Vertical methane distribution measurements in the water column of the Ragay Gulf, Philippines. The dataset characterizes mid-water and bottom-water methane plumes between 80 and 100 meters thick, trapped within the main thermocline at depths of 100 to 220 meters. The Australian Ocean Data Network published the data, which was last updated on 2026-05-05.
Use Cases
- Model methane flux to the atmosphere based on reported supersaturation levels (206±16.5%) and estimated sea-air flux (101 nmole.cm-2.y-1).
- Analyze thermogenic methane origin and migration patterns based on geochemical and geological evidence described.
- Compare naturally occurring fossil methane fluxes with anthropogenic or biogenic fluxes from other regions.
- Study the relationship between methane plume distribution and seawater density gradients (temperature-depth proxy).
Strengths
- Provides specific methane supersaturation measurements: average 206±16.5% in the top 5 m at nine locations.

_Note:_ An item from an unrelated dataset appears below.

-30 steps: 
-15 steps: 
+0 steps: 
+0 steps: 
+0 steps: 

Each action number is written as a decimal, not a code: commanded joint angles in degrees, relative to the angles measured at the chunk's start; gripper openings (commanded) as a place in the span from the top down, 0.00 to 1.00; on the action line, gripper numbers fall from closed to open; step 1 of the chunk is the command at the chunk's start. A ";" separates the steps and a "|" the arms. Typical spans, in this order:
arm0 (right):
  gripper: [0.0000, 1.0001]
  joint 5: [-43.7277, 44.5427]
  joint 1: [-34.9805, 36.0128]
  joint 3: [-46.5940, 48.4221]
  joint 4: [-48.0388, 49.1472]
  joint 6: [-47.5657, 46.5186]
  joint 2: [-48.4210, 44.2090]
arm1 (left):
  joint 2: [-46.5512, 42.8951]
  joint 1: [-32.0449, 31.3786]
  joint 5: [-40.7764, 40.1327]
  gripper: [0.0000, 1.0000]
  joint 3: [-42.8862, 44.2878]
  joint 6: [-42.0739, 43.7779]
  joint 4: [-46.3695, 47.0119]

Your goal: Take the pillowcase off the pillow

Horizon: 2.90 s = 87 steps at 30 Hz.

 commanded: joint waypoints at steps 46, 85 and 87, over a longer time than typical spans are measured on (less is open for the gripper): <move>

- Includes estimated sea-air flux range: 75-129 nmole.cm-2.y-1.
- Describes plume dimensions: thickness of 80-100 m, confined to depths between 100 and 220 m.
Limitations
- Column-level documentation is absent; field semantics must be inferred after download.
- Row count is unknown, which may limit suitability assessment.
- Data may reflect geographic bias inherent to data_gov_au, focusing on a single gulf.
Provenance
- Source
- Australian Ocean Data Network
- Collection Method
- Vertical distribution measurements in the water column.
- Freshness
- Last updated 2026-05-05 05:21:56.409028; freshness should be verified.
- Geography
- Ragay Gulf, Philippines archipelago.